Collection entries
---------------
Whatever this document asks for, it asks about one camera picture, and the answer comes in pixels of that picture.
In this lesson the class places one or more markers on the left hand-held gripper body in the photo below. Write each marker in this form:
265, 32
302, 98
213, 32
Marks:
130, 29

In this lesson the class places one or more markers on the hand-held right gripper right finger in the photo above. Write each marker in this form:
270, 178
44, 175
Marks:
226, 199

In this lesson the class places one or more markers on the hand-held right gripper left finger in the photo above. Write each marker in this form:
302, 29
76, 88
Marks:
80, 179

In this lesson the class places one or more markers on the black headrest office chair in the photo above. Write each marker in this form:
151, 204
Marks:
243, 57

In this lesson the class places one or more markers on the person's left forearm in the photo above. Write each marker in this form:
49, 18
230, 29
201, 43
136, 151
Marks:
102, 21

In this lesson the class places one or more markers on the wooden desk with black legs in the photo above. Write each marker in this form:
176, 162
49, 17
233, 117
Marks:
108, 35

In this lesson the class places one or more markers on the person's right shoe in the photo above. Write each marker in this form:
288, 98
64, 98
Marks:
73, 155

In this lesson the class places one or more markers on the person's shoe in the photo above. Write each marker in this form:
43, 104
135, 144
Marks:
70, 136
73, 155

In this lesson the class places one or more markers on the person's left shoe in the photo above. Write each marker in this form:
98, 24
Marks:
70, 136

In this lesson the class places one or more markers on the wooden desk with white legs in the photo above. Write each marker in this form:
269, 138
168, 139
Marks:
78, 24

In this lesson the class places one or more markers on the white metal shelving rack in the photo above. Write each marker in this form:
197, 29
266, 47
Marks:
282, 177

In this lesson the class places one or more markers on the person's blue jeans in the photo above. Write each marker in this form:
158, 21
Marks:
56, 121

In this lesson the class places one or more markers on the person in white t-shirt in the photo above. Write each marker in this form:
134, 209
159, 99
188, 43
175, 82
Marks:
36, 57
---------------
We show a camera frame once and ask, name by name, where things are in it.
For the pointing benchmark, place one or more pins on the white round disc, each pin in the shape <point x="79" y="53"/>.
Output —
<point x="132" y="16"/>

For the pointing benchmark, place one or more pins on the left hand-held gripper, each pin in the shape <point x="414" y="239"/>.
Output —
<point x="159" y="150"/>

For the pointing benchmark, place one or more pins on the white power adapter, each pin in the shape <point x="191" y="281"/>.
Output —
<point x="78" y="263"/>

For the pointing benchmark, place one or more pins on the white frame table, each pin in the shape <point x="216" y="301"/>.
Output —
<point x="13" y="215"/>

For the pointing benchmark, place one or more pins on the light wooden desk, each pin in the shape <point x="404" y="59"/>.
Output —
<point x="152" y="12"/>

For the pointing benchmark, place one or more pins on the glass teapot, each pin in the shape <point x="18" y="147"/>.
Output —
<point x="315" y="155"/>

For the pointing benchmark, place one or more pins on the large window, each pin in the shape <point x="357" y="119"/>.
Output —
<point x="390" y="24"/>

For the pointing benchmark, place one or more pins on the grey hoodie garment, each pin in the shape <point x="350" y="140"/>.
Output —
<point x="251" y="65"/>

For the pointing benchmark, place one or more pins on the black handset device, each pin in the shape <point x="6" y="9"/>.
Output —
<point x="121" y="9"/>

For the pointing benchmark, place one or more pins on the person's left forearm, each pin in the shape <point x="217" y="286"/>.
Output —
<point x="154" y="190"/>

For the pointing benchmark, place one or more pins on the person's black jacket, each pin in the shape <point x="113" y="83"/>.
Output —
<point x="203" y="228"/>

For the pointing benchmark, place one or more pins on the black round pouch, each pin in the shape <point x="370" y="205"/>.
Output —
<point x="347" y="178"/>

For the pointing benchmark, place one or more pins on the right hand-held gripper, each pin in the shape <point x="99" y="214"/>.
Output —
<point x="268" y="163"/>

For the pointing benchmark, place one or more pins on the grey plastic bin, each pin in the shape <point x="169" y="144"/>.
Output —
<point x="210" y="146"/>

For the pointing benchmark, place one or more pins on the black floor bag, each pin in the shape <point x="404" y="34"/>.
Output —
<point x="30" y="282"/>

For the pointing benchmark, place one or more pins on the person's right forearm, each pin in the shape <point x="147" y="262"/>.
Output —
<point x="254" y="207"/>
---------------
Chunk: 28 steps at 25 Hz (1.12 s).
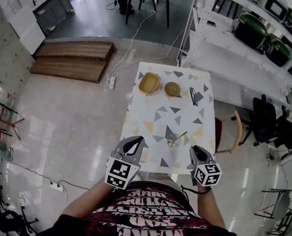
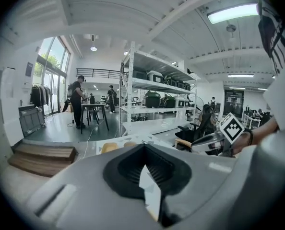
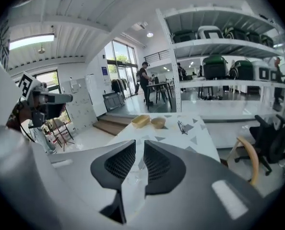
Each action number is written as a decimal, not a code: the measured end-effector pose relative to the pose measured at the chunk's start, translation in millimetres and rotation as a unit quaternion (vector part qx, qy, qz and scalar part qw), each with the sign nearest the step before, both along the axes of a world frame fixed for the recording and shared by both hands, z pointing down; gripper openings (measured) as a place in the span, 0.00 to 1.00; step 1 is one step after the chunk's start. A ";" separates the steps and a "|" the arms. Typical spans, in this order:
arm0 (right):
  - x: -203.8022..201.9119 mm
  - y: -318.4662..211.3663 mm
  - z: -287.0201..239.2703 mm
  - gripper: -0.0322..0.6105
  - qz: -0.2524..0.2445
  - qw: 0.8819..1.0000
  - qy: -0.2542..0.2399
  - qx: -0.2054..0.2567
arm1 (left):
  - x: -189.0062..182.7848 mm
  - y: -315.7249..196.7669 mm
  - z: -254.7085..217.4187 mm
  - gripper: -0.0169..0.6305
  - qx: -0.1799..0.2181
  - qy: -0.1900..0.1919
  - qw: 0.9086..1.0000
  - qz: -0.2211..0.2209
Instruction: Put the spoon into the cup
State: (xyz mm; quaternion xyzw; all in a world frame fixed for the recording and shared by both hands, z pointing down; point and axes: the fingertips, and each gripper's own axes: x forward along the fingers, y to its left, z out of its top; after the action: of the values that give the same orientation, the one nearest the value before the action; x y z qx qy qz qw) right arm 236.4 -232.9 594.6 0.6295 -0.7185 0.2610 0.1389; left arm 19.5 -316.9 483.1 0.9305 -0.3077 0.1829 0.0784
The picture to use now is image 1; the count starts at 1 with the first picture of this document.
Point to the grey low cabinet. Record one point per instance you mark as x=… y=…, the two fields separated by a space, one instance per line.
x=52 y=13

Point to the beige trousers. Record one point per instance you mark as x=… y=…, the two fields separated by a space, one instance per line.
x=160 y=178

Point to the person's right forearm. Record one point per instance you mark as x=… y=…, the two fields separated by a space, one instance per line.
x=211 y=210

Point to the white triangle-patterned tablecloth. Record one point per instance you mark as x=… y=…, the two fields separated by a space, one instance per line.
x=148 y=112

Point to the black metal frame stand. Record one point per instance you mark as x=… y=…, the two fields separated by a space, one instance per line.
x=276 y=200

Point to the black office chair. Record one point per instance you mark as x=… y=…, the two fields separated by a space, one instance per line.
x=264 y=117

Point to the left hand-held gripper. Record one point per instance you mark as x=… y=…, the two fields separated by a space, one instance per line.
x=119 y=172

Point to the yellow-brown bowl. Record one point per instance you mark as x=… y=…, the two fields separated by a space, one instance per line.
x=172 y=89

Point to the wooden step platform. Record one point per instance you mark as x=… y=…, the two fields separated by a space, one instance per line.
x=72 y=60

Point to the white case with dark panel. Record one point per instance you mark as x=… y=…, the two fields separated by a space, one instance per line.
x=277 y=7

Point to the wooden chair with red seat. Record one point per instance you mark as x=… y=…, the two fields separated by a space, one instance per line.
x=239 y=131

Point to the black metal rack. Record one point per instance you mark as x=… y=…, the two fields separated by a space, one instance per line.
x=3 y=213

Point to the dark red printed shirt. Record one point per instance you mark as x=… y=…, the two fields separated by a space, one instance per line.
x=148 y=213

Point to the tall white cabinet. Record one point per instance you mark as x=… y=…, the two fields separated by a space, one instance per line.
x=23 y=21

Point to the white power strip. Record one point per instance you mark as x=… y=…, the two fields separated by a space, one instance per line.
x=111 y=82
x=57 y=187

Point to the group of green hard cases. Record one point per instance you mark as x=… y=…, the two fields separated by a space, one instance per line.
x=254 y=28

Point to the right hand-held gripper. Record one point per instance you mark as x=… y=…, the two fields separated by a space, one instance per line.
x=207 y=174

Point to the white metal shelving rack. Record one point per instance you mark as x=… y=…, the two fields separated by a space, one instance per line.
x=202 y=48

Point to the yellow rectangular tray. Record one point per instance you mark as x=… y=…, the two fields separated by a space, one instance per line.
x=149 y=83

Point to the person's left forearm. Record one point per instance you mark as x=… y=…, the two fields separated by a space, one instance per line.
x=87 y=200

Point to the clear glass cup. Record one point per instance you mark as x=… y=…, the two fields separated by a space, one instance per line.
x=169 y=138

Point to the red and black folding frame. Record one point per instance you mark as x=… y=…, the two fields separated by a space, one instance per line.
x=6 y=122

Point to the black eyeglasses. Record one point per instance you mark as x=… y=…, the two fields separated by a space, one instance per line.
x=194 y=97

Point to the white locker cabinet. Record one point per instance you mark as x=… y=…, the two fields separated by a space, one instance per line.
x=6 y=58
---------------
Problem to work on —
Your answer should be a single number: the count of lines above that contain the word "picture".

Answer to this problem —
2